= West Lake Forest, New Orleans =

West Lake Forest is a neighborhood of New Orleans, Louisiana, United States. A subdistrict of the New Orleans East area, its boundaries as determined by the City Planning Commission are: Interstate 10 to the north and west, Read Boulevard to the east, and Dwyer Road to the south.

West Lake Forest has a mixture of single-family detached homes, apartment complexes, and townhomes. The neighborhood was developed mostly during the late 1960s and 1970s. New Orleans and the state of Louisiana experienced an economic decline in the late 1980s, which slowed development. Lake Forest Plaza, an 80 acre 1200000 sqft shopping center in the heart of West Lake Forest, was hit hard by the downturn.

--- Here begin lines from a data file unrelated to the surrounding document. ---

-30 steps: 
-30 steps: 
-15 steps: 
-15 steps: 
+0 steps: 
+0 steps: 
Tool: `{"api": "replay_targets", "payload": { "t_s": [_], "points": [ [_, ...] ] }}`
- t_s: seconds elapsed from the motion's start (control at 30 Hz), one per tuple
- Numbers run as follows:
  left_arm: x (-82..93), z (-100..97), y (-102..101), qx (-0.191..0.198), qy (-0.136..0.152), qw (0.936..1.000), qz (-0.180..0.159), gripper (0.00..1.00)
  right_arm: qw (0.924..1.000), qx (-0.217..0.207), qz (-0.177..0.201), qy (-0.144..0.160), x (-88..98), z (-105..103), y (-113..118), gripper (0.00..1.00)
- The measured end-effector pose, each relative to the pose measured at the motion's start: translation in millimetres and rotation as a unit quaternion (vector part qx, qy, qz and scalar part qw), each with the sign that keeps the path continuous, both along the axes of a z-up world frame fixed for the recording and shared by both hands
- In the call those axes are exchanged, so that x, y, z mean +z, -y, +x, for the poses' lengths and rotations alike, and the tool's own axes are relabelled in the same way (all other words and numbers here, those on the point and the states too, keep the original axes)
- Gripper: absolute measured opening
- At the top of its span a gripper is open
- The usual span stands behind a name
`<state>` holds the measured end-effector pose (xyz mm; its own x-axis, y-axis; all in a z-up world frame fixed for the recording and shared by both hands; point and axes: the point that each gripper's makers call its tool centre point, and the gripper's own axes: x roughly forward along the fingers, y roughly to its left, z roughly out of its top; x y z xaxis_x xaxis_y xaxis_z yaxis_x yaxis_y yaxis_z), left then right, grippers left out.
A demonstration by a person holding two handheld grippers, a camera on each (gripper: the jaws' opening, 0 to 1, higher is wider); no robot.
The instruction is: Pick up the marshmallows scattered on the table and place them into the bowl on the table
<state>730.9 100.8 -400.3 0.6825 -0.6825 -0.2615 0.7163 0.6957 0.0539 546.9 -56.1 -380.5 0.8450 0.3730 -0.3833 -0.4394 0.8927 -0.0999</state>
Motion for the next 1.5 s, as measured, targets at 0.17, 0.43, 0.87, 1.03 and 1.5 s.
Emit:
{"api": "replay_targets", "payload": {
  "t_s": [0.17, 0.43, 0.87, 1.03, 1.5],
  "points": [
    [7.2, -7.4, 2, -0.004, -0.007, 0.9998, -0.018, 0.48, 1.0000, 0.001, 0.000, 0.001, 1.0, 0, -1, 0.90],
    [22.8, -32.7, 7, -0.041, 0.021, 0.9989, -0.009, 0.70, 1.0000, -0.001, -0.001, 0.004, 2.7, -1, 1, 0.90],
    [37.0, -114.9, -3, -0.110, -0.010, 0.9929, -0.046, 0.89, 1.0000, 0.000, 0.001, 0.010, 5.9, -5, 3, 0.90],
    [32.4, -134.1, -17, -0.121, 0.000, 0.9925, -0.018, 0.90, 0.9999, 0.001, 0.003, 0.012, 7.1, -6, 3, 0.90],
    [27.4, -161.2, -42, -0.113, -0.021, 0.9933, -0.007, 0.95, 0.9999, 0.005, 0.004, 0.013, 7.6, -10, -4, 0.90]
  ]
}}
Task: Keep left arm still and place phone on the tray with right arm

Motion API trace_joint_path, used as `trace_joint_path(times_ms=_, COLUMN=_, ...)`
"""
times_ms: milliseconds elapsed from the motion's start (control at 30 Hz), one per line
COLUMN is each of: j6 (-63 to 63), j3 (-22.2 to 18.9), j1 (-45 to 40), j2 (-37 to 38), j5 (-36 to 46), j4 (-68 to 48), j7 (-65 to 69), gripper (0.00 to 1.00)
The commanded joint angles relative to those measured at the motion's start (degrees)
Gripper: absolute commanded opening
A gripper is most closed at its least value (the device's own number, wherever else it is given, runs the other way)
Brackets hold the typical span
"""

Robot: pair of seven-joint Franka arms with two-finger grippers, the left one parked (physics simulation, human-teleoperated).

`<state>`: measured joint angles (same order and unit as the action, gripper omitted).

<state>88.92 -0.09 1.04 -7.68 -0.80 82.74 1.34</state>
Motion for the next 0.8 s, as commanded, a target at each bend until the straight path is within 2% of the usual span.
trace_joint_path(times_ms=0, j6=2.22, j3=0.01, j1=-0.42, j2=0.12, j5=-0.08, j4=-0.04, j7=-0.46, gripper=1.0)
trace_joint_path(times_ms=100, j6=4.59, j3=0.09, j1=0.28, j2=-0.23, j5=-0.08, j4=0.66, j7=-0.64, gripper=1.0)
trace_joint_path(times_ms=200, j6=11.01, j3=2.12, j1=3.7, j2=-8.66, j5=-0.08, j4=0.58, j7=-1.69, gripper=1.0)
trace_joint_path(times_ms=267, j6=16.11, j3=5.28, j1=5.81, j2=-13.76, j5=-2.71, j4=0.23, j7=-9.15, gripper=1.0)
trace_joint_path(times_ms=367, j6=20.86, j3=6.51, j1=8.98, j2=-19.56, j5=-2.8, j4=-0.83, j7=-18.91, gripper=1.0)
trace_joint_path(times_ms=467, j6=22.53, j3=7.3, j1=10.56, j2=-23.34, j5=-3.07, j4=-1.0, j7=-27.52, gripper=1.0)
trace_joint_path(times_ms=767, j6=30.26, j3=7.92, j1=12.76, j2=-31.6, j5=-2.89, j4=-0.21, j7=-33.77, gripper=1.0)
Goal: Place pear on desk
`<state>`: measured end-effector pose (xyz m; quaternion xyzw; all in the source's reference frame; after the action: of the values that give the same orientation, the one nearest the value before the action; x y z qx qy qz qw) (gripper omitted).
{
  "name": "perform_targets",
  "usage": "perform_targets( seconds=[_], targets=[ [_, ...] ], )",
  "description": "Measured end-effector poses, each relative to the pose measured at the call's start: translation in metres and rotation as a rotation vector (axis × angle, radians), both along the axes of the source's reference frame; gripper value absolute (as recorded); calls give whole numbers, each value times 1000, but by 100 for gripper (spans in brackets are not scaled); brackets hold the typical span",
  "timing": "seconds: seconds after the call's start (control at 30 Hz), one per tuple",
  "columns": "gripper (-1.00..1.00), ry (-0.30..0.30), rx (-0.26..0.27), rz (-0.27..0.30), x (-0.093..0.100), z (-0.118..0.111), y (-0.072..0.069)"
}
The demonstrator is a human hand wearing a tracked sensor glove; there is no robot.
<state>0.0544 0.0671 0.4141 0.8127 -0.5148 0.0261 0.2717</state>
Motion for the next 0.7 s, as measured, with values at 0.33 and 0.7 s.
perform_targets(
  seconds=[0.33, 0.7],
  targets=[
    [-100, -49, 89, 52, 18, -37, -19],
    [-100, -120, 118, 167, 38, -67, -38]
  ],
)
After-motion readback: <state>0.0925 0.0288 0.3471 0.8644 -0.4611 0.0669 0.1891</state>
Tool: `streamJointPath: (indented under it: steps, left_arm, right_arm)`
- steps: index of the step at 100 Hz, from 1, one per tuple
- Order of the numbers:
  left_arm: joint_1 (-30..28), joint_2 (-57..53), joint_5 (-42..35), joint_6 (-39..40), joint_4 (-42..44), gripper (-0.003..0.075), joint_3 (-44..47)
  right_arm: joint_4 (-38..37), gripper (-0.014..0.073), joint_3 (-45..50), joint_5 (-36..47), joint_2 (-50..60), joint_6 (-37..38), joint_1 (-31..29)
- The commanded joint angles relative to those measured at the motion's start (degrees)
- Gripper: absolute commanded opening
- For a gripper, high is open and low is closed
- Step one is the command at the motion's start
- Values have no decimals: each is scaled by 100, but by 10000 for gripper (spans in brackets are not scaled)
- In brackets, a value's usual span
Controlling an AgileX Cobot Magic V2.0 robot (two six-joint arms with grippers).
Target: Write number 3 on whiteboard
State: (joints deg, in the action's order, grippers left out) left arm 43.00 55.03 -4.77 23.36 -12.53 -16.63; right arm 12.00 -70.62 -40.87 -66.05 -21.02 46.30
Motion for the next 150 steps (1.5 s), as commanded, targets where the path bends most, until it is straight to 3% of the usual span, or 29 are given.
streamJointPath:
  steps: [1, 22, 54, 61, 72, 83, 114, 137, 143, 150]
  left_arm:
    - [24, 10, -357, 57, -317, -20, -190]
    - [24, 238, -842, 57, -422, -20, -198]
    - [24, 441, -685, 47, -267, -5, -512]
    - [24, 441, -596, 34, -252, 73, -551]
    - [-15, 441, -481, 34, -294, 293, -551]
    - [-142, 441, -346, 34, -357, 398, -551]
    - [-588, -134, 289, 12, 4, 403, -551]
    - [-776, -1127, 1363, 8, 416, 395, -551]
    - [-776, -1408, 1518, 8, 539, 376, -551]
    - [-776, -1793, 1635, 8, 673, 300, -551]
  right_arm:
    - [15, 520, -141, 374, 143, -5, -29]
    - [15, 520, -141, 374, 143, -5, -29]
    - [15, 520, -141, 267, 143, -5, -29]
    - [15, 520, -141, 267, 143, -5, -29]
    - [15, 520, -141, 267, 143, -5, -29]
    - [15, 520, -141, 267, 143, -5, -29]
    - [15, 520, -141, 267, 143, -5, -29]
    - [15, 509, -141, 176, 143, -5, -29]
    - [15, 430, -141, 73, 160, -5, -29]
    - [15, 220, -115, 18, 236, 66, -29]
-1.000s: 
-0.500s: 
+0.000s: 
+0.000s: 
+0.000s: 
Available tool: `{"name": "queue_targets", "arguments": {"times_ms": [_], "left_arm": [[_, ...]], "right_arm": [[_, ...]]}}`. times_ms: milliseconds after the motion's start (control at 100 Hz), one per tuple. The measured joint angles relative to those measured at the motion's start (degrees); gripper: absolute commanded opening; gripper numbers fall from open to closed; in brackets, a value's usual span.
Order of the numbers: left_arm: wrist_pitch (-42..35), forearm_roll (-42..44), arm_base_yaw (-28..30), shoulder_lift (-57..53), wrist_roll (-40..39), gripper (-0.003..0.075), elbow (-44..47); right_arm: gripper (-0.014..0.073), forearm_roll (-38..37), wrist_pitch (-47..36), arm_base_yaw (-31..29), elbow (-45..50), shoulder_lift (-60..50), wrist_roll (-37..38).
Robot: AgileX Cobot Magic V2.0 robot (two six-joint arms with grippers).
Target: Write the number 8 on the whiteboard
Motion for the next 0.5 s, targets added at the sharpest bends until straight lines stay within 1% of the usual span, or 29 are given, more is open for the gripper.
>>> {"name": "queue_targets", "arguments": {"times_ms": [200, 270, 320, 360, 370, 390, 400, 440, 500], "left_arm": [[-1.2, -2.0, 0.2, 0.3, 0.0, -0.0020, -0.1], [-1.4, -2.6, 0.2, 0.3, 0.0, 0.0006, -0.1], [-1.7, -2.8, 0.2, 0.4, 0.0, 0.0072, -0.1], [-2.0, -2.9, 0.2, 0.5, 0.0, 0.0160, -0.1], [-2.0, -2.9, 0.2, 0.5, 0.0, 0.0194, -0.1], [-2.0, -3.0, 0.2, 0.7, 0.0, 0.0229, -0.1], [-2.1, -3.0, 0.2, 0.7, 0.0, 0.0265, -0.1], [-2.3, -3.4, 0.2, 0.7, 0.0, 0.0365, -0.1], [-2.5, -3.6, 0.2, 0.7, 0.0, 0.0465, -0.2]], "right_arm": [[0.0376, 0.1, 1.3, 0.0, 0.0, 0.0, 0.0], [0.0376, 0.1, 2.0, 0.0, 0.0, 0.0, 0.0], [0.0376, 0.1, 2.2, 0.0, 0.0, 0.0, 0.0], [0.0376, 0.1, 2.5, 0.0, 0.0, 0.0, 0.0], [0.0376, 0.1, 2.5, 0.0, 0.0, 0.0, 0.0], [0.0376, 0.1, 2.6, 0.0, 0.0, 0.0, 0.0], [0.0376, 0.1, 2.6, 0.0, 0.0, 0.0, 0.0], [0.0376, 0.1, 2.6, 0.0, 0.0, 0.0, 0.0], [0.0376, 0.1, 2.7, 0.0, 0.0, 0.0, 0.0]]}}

The opening of newer, larger malls in the Greater New Orleans area also depleted its customer base.

By the 1990s, the neighborhood saw an increase in the number of low-income residents as public housing developments in other parts of the city were closed. The total population of West Lake Forest rose 5.75% between 1990 and 2000, while New Orleans as a whole declined by 2.5%.

West Lake Forest was significantly impacted by Hurricane Katrina in 2005. Over 70% of residential properties as well as nearly all commercial properties in the neighborhood received flood damage, wind damage, or both. Approximately 33.4% of West Lake Forest's pre-Katrina household population had returned to the neighborhood as of June 2008.

==Geography==
According to the United States Census Bureau, West Lake Forest has a total area of 1.37 mi2. 1.35 mi2 of which is land and 0.02 mi2 of which is water.

===Adjacent Neighborhoods===
- Little Woods (north)
- Pine Village (west)
- Plum Orchard (south)
- Read Boulevard West (south)
- Read Boulevard East (east)

==Demographics==
As of the census of 2000, there were 9,596 people, 3,578 households, and 2,377 family households.

As of the census of 2010, there were 4,015 people, 1,468 households, and 1,064 family households.